- Exercise aim -
Hand back the entries exactly as written, minus every picture.
(Beginning of Task inputs)
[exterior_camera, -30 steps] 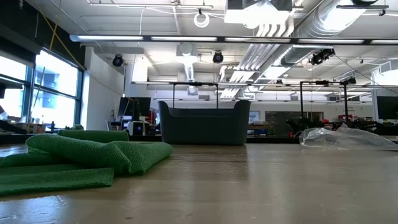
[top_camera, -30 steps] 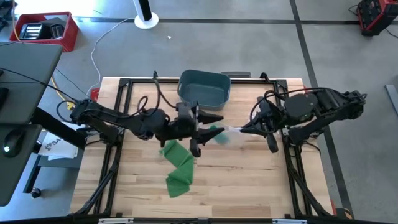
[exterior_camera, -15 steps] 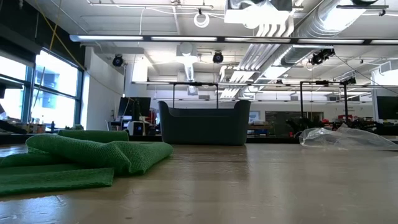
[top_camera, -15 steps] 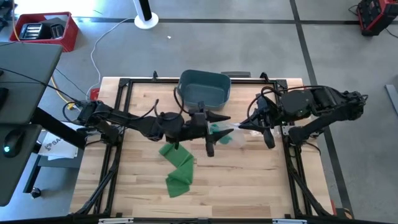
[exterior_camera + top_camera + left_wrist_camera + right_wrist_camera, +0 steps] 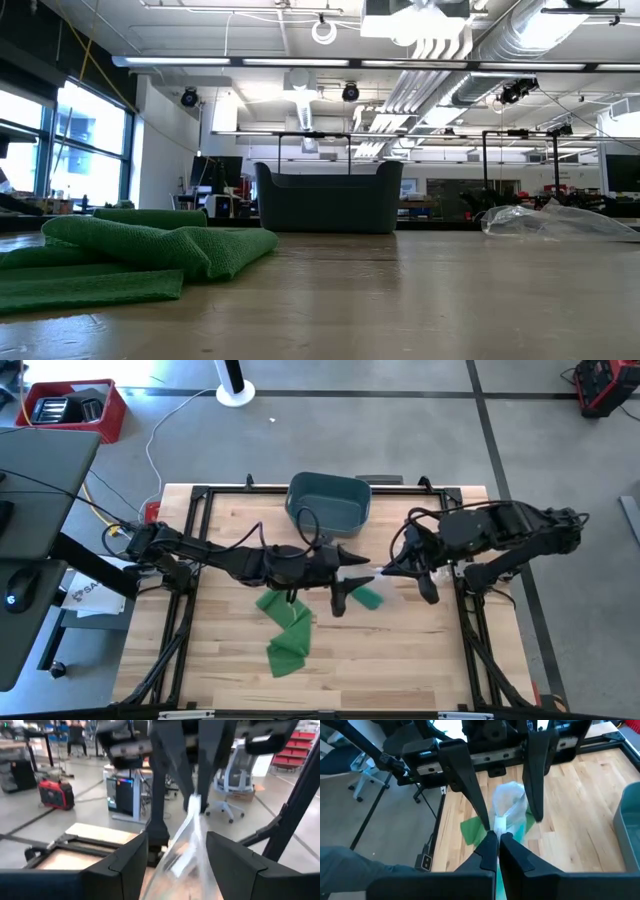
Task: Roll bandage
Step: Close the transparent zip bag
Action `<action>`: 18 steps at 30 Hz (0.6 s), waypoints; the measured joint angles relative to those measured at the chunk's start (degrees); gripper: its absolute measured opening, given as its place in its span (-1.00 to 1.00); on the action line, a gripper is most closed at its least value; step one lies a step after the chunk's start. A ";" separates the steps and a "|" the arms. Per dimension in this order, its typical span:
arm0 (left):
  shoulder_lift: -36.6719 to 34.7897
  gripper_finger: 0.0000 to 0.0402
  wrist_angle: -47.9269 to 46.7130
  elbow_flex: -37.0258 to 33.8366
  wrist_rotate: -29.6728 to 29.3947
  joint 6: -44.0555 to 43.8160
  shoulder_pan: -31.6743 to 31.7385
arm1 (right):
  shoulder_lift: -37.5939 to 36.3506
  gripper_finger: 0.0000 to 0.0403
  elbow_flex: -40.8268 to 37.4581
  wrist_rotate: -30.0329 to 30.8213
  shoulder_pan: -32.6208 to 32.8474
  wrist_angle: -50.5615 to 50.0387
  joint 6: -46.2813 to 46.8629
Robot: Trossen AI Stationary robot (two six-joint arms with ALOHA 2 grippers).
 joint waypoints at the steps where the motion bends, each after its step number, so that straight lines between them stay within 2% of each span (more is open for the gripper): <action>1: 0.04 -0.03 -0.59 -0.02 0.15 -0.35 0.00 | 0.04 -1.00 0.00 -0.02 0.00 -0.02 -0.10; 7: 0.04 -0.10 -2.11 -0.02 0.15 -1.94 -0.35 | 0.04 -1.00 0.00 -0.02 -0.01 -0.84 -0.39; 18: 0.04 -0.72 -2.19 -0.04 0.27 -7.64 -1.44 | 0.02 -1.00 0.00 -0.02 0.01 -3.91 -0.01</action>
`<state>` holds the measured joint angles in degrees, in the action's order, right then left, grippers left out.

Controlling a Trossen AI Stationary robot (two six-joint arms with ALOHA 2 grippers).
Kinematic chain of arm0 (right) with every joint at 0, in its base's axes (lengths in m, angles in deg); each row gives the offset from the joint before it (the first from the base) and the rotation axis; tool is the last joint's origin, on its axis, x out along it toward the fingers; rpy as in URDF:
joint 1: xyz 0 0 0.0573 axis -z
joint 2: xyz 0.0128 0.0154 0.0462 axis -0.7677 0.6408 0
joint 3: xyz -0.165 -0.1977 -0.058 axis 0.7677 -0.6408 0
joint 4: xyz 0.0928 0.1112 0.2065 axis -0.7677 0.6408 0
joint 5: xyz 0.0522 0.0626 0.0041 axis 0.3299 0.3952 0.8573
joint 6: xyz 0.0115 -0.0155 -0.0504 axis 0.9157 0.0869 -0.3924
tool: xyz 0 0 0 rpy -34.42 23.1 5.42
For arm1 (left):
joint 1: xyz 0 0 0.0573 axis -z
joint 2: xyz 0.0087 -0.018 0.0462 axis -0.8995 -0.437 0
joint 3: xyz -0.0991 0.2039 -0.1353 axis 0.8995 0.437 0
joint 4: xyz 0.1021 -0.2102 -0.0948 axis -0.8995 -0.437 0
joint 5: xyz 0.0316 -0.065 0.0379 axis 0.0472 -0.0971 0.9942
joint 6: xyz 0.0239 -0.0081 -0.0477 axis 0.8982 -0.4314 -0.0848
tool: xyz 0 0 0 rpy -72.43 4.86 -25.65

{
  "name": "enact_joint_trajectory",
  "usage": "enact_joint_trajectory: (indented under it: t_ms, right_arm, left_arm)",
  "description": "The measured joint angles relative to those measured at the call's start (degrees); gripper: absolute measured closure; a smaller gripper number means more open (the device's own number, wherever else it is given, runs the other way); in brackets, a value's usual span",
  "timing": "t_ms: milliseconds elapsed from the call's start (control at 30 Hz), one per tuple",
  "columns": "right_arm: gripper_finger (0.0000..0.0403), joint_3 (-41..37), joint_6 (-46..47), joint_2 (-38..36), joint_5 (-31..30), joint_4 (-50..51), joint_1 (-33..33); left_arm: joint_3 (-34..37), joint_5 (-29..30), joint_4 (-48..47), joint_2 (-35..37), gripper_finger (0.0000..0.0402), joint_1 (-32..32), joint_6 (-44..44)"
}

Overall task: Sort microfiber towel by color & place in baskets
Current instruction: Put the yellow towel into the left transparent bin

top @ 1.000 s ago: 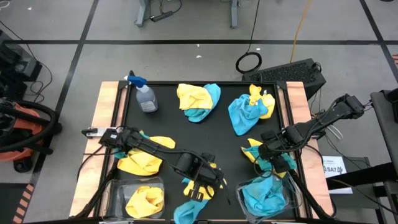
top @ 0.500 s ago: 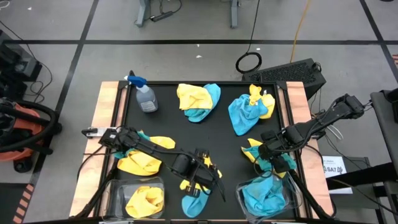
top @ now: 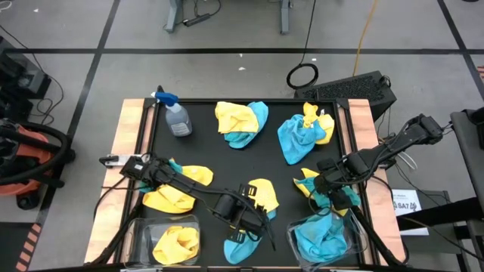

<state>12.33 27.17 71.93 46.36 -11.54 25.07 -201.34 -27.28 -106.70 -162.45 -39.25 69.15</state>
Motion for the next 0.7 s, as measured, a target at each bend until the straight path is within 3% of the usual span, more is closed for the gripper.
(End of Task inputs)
- Reply -
[exterior_camera, -30 steps] 
[top_camera, -30 steps] 
[exterior_camera, -15 steps] 
[top_camera, -15 steps] 
[exterior_camera + top_camera + left_wrist_camera + right_wrist_camera, +0 steps] 
Task: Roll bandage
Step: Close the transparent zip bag
Action `<action>`: 18 steps at 30 Hz (0.6 s), waypoints; the measured joint angles relative to those measured at the chunk's start (degrees); gripper: its absolute measured opening, given as its place in its span (-1.00 to 1.00); on the action line, a gripper is most closed at its least value; step one lies a step after the chunk's start. A ";" separates the steps and a "|" the arms. Per dimension in this order, its typical span:
arm0 (left):
  shoulder_lift: -36.6719 to 34.7897
  gripper_finger: 0.0000 to 0.0402
  wrist_angle: -47.9269 to 46.7130
  elbow_flex: -37.0258 to 33.8366
  wrist_rotate: -29.6728 to 29.3947
  joint 6: -44.0555 to 43.8160
  shoulder_pan: -31.6743 to 31.7385
arm1 (right):
  shoulder_lift: -37.5939 to 36.3506
  gripper_finger: 0.0000 to 0.0403
  elbow_flex: -40.8268 to 37.4581
  wrist_rotate: -30.0329 to 30.8213
  shoulder_pan: -32.6208 to 32.8474
  wrist_angle: -50.5615 to 50.0387
  joint 6: -46.2813 to 46.8629
Robot: Trossen AI Stationary robot (two six-joint arms with ALOHA 2 grippers).
 joint waypoints at the steps where the motion bends, each after its step number, so that straight lines between them stay within 2% of each span (more is open for the gripper): <action>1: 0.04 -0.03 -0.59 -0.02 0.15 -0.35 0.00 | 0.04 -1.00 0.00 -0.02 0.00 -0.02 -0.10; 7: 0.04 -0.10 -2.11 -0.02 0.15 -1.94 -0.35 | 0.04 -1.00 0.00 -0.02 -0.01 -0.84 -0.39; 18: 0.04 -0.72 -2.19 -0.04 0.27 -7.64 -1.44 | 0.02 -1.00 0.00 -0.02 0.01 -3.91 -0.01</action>
`<state>` holds the measured joint angles in degrees, in the action's order, right then left, grippers left out.

Controlling a Trossen AI Stationary robot (two six-joint arms with ALOHA 2 grippers).
Kinematic chain of arm0 (right) with every joint at 0, in its base's axes (lengths in m, angles in deg); each row gives the offset from the joint before it (the first from the base) and the rotation axis; tool is the last joint's origin, on its axis, x out along it toward the fingers; rpy as in URDF:
joint 1: xyz 0 0 0.0573 axis -z
joint 2: xyz 0.0128 0.0154 0.0462 axis -0.7677 0.6408 0
joint 3: xyz -0.165 -0.1977 -0.058 axis 0.7677 -0.6408 0
joint 4: xyz 0.0928 0.1112 0.2065 axis -0.7677 0.6408 0
joint 5: xyz 0.0522 0.0626 0.0041 axis 0.3299 0.3952 0.8573
joint 6: xyz 0.0115 -0.0155 -0.0504 axis 0.9157 0.0869 -0.3924
tool: xyz 0 0 0 rpy -34.42 23.1 5.42
For arm1 (left):
joint 1: xyz 0 0 0.0573 axis -z
joint 2: xyz 0.0087 -0.018 0.0462 axis -0.8995 -0.437 0
joint 3: xyz -0.0991 0.2039 -0.1353 axis 0.8995 0.437 0
joint 4: xyz 0.1021 -0.2102 -0.0948 axis -0.8995 -0.437 0
joint 5: xyz 0.0316 -0.065 0.0379 axis 0.0472 -0.0971 0.9942
joint 6: xyz 0.0239 -0.0081 -0.0477 axis 0.8982 -0.4314 -0.0848
tool: xyz 0 0 0 rpy -72.43 4.86 -25.65

{
  "name": "enact_joint_trajectory",
  "usage": "enact_joint_trajectory: (indented under it: t_ms, right_arm, left_arm)",
  "description": "The measured joint angles relative to those measured at the call's start (degrees); gripper: absolute measured closure; a smaller gripper number means more open (the device's own number, wherever else it is given, runs the other way); in brackets, a value's usual span",
  "timing": "t_ms: milliseconds elapsed from the call's start (control at 30 Hz), one per tuple",
  "columns": "right_arm: gripper_finger (0.0000..0.0403), joint_3 (-41..37), joint_6 (-46..47), joint_2 (-38..36), joint_5 (-31..30), joint_4 (-50..51), joint_1 (-33..33); left_arm: joint_3 (-34..37), joint_5 (-29..30), joint_4 (-48..47), joint_2 (-35..37), gripper_finger (0.0000..0.0402), joint_1 (-32..32), joint_6 (-44..44)"
}

Overall task: Sort microfiber towel by color & place in baskets
Current instruction: Put the yellow towel into the left transparent bin

top @ 1.000 s ago: 
top @ 0.500 s ago: 
top @ now: 

<state>12.33 27.17 71.93 46.36 -11.54 25.07 -201.34 -27.28 -106.70 -162.45 -39.25 69.15</state>
Motion for the next 0.7 s, as measured, a target at each bend until the straight path is within 3% of the usual span, more is closed for the gripper.

Nothing else belongs in this output.